The problem
Take from the data every line in which the word "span" is found.

Stored items from a collection:
BEGIN

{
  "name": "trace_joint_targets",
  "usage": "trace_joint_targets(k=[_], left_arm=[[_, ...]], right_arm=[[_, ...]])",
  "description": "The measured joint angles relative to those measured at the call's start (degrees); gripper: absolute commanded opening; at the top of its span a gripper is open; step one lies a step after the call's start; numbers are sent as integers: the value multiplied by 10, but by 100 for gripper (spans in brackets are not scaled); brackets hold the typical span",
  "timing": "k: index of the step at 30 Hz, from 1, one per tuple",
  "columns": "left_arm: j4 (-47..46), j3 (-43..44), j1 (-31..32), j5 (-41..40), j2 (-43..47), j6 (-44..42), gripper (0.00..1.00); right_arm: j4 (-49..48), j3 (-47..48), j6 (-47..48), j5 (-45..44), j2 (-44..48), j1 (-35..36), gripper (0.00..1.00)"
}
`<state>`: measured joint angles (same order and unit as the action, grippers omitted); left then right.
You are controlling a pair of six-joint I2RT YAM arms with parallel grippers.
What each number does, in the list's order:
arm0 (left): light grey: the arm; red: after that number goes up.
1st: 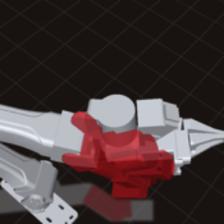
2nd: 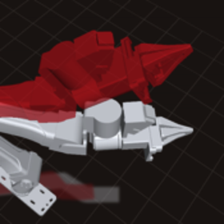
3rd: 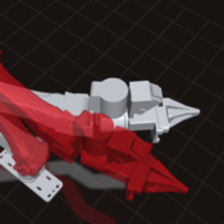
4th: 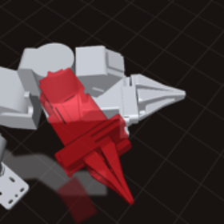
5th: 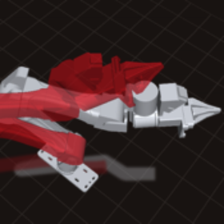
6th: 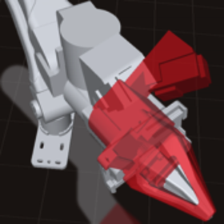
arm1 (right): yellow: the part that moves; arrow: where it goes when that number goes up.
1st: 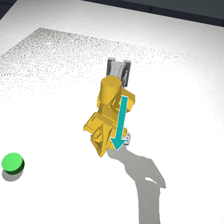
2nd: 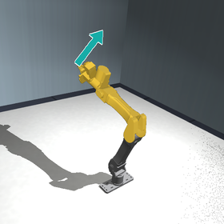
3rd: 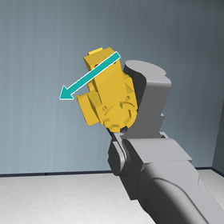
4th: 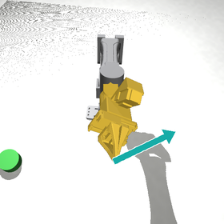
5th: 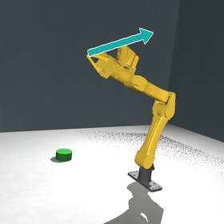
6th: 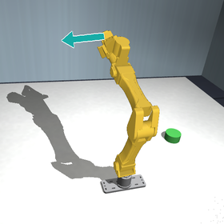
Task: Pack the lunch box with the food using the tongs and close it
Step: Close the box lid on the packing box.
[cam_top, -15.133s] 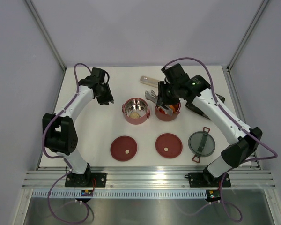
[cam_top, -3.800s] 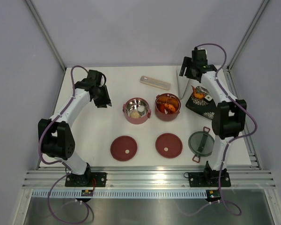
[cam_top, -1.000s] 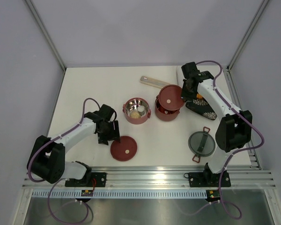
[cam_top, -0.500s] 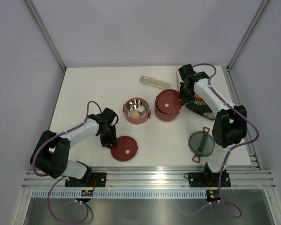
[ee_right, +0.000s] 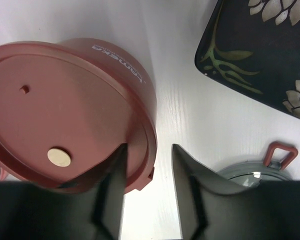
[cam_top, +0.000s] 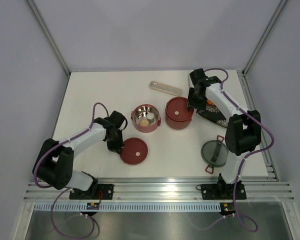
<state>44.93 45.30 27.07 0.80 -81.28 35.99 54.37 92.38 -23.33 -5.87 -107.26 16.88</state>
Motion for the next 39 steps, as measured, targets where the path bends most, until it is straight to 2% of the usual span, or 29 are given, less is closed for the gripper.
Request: trace_joint_targets(k=[2, 13, 17, 22, 26, 31, 39], left_arm=[[8, 19, 0, -8, 4, -2, 0], [48, 136, 0, -28, 44, -34, 0], [63, 200, 0, -36, 35, -44, 0], [60, 330, 0, -47, -57, -47, 0], [58, 401, 0, -57, -139, -47, 0], [62, 447, 0, -63, -215, -47, 0], [63, 460, 0, -69, -263, -46, 0]], right_arm=[[3, 2, 3, 2, 0, 0, 63], [14, 21, 6, 5, 48, 0, 80], [14, 22, 5, -7, 83, 0, 81], [12, 19, 2, -19, 108, 0, 81], [8, -6, -4, -21, 125, 0, 78], [9, -24, -9, -21, 139, 0, 77], [8, -37, -14, -20, 148, 0, 76]])
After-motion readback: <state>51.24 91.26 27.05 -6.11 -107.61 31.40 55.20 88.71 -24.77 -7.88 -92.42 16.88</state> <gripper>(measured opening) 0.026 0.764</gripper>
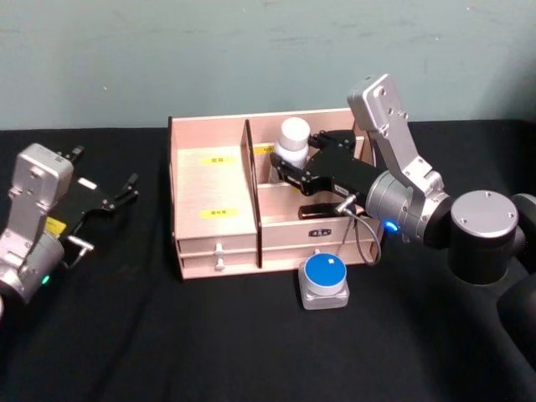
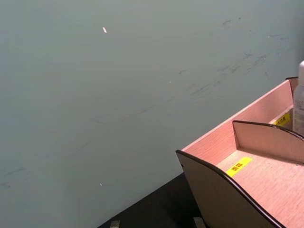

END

Written answer
  "description": "The measured joint angles relative to those measured at the call's start (degrees); gripper: absolute commanded opening; at the top of its span a gripper is open; step one lies a step after the call's start; numbers are sent as integers: the value multiplied by 10, but by 100 for gripper (spans in brackets are not scaled); brackets hold the typical span",
Motion for the next 39 steps, as measured, targets where the path bends most, until it is straight to 2% of the usual span, or 29 are given, less is closed for the gripper.

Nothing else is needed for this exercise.